WHAT THE TASK REQUIRES
If a line in the data has the string "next", please show it.

AVAILABLE DATA
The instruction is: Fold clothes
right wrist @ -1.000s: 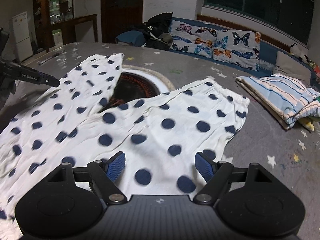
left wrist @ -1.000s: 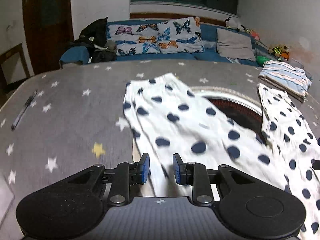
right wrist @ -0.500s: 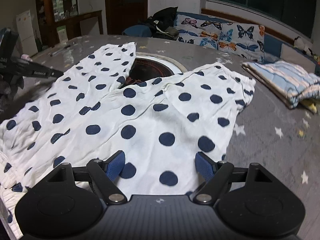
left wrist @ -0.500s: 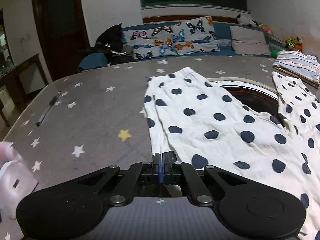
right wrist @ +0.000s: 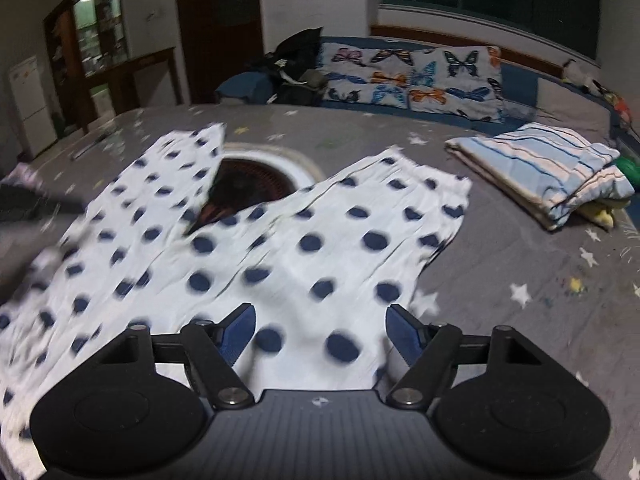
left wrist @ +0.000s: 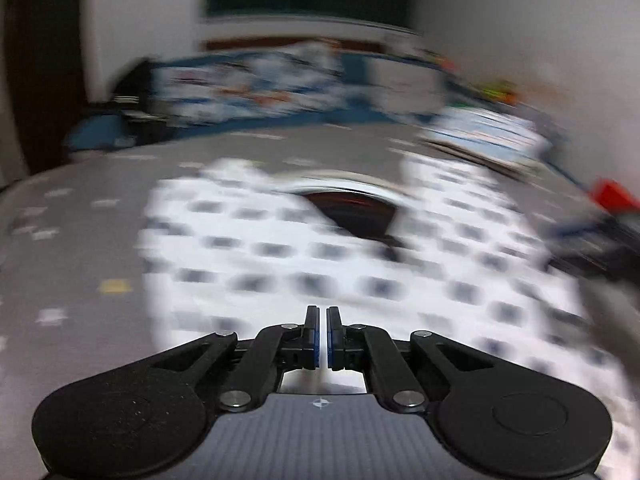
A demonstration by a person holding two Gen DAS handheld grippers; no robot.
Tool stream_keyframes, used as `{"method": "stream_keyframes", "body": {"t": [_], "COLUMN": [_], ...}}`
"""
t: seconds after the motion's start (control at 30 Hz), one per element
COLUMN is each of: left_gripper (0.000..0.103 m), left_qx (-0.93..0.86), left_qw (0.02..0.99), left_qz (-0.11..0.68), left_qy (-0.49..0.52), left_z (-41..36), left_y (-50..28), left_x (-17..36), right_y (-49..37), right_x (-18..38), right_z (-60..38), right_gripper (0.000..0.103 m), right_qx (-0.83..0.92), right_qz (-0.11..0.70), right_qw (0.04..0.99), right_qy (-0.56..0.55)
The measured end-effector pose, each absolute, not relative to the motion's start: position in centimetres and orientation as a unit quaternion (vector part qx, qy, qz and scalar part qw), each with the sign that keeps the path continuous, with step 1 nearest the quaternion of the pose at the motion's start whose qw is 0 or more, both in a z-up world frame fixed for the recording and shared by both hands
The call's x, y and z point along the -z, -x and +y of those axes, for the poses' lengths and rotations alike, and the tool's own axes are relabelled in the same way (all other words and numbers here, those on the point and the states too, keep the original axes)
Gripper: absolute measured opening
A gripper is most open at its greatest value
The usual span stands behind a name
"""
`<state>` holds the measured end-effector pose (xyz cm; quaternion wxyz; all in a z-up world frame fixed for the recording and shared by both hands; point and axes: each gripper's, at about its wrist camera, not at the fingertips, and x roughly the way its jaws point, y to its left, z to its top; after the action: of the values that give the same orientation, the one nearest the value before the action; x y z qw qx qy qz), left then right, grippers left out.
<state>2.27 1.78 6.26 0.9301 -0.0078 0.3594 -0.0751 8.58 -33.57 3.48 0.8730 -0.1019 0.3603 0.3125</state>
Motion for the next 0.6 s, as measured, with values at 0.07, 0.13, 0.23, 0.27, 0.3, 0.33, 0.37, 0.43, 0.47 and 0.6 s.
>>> {"method": "stream_keyframes", "body": {"t": [0.07,0.13,0.23,0.27,0.3,0.33,0.37,0.43,0.47,0.6], "left_gripper": [0.004,0.004,0.004,0.004,0.004,0.004,0.004,0.003,0.003,0.002], "left_qx": [0.142,0.208,0.273,0.286,0.299,0.313,0.327,0.348,0.357,0.391], "left_qw": [0.919,0.902,0.878,0.873,0.868,0.861,0.853,0.839,0.832,0.813], "left_qz": [0.369,0.378,0.393,0.396,0.398,0.401,0.407,0.418,0.424,0.431], "left_qy": [0.006,0.008,0.011,0.010,0.009,0.010,0.012,0.012,0.010,0.014], "left_z": [-1.3,-4.3,-8.4,-9.3,-10.3,-11.1,-11.7,-12.6,-12.9,-13.4], "left_y": [-2.0,-1.7,-1.4,-1.4,-1.5,-1.5,-1.5,-1.4,-1.2,-0.4], "left_x": [-6.2,-6.0,-5.2,-5.0,-4.7,-4.4,-4.0,-3.2,-2.9,-2.1], "right_y": [-10.0,-11.4,-13.6,-14.2,-14.6,-15.2,-15.8,-16.7,-17.1,-18.8], "right_x": [-3.7,-3.5,-2.9,-2.7,-2.5,-2.2,-1.9,-1.3,-1.1,-0.7], "right_z": [-33.4,-32.9,-31.9,-31.6,-31.3,-31.1,-30.9,-30.8,-30.9,-31.1], "right_gripper": [0.071,0.068,0.065,0.065,0.065,0.064,0.064,0.063,0.063,0.063], "right_qx": [-0.309,-0.305,-0.301,-0.300,-0.299,-0.297,-0.295,-0.292,-0.292,-0.285], "right_qz": [0.359,0.360,0.367,0.368,0.369,0.371,0.373,0.377,0.377,0.376], "right_qw": [0.875,0.876,0.874,0.873,0.873,0.872,0.871,0.869,0.869,0.873], "right_qy": [0.097,0.097,0.106,0.111,0.116,0.121,0.125,0.131,0.132,0.121]}}
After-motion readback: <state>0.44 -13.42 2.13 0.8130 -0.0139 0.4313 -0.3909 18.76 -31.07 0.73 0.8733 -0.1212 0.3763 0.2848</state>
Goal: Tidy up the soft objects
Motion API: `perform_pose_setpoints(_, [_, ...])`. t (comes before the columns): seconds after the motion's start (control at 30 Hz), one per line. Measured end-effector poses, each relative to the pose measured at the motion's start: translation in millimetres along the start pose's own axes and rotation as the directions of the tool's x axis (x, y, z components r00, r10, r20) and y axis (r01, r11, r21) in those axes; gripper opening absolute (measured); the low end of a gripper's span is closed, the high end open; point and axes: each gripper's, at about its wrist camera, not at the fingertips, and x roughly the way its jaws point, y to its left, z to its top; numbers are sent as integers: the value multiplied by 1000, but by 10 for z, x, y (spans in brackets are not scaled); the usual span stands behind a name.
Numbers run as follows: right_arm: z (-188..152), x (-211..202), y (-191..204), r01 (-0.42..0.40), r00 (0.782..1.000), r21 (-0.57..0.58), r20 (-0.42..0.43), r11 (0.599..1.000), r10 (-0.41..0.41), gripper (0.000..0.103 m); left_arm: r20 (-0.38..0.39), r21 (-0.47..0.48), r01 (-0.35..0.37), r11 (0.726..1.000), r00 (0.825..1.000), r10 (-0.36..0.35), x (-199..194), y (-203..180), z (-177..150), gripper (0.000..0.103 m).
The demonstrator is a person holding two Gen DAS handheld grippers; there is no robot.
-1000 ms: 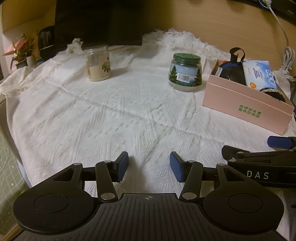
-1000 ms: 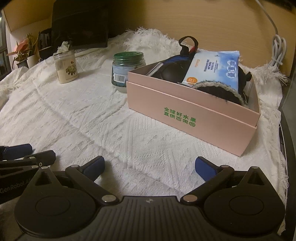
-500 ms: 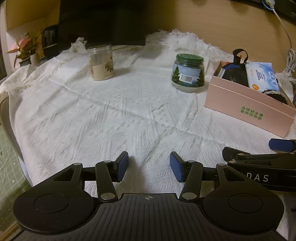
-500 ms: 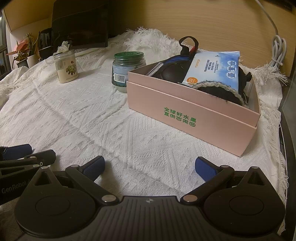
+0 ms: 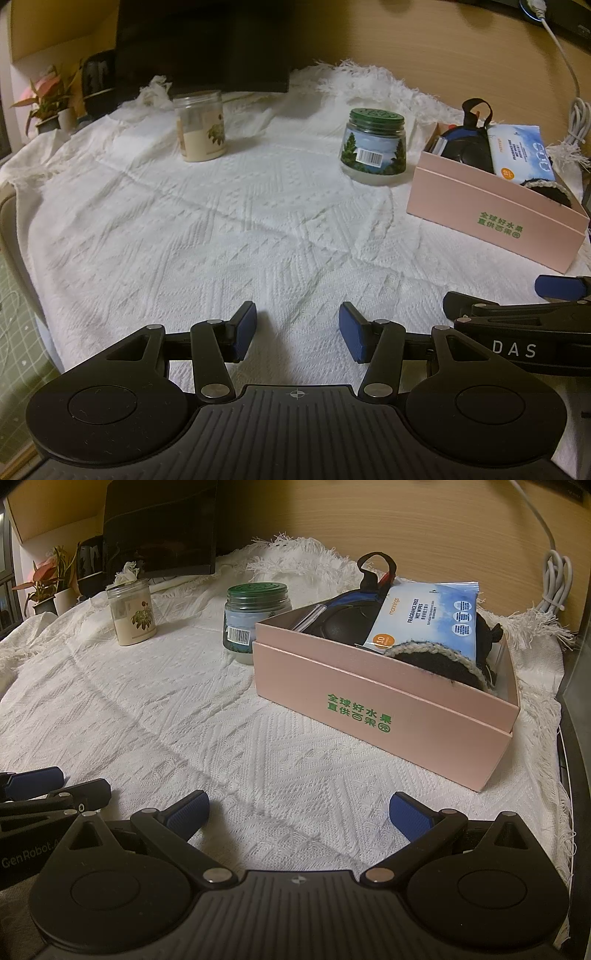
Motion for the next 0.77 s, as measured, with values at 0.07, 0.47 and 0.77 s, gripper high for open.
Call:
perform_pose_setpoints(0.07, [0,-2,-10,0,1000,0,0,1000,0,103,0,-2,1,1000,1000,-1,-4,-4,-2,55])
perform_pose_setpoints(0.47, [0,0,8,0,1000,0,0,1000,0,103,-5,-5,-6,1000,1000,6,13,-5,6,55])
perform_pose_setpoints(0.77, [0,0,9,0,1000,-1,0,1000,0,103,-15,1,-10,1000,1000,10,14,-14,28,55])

SOLUTION FOR THIS EXERCISE
Motion for the next 0.6 s, as measured, with values at 0.07, 0.13, 0.23, 0.27, 0.3, 0.33, 0.37, 0.43, 0.47 and 0.6 s.
Motion for the next 0.77 s, as measured, with values at 0.07, 0.47 and 0.77 s, gripper high for open.

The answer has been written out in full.